### Supplied data
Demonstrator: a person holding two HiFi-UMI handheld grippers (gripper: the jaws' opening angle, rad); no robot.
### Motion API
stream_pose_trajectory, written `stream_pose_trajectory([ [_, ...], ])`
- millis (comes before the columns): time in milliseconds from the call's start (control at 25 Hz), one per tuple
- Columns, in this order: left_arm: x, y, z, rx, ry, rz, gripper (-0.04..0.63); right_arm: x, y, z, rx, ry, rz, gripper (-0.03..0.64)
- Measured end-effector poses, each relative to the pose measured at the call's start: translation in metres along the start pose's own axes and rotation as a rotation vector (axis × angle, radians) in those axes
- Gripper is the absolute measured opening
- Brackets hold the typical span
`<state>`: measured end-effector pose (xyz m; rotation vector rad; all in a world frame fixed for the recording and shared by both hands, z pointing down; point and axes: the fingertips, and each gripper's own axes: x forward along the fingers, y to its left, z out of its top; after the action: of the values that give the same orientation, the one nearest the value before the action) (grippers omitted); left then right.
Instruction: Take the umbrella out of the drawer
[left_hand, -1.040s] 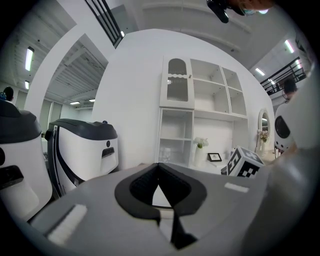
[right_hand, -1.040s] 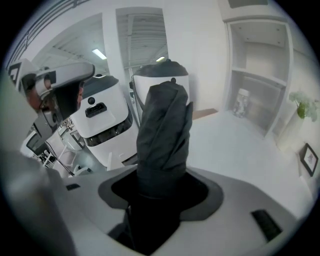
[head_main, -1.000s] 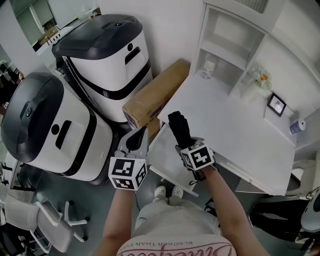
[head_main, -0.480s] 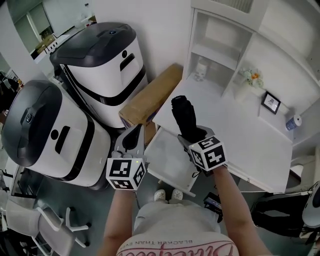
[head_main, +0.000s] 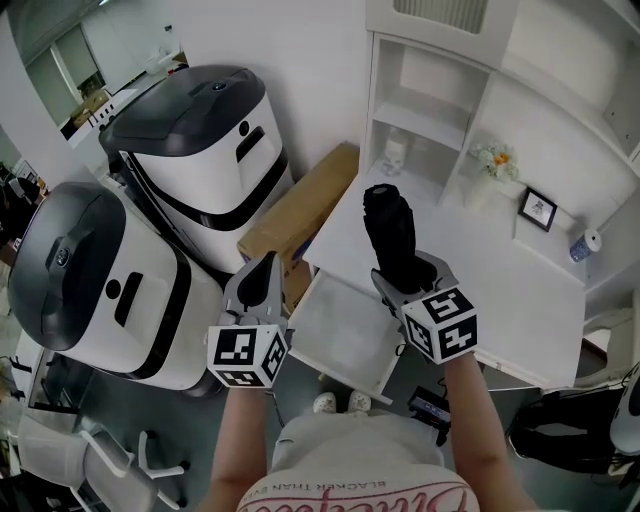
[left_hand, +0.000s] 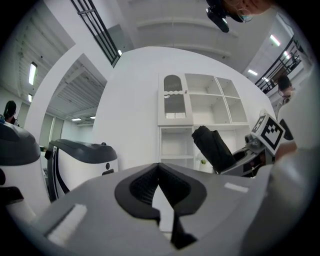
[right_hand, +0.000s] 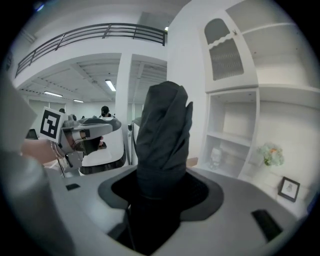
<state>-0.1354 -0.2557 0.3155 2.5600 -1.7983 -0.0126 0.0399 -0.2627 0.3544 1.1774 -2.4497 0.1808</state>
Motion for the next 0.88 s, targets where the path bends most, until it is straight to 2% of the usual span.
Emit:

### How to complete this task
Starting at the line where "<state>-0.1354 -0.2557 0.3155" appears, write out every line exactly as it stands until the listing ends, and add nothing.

### Finished exercise
<state>-0.1354 -0.2557 0.3155 2.5600 -1.7983 -0.0126 0.0399 -0.2627 0.3544 1.1774 -2.4497 0.1808</state>
Motion for the next 0.88 s, targets where the path bends most, until it is straight to 2% of the usual span.
Emit:

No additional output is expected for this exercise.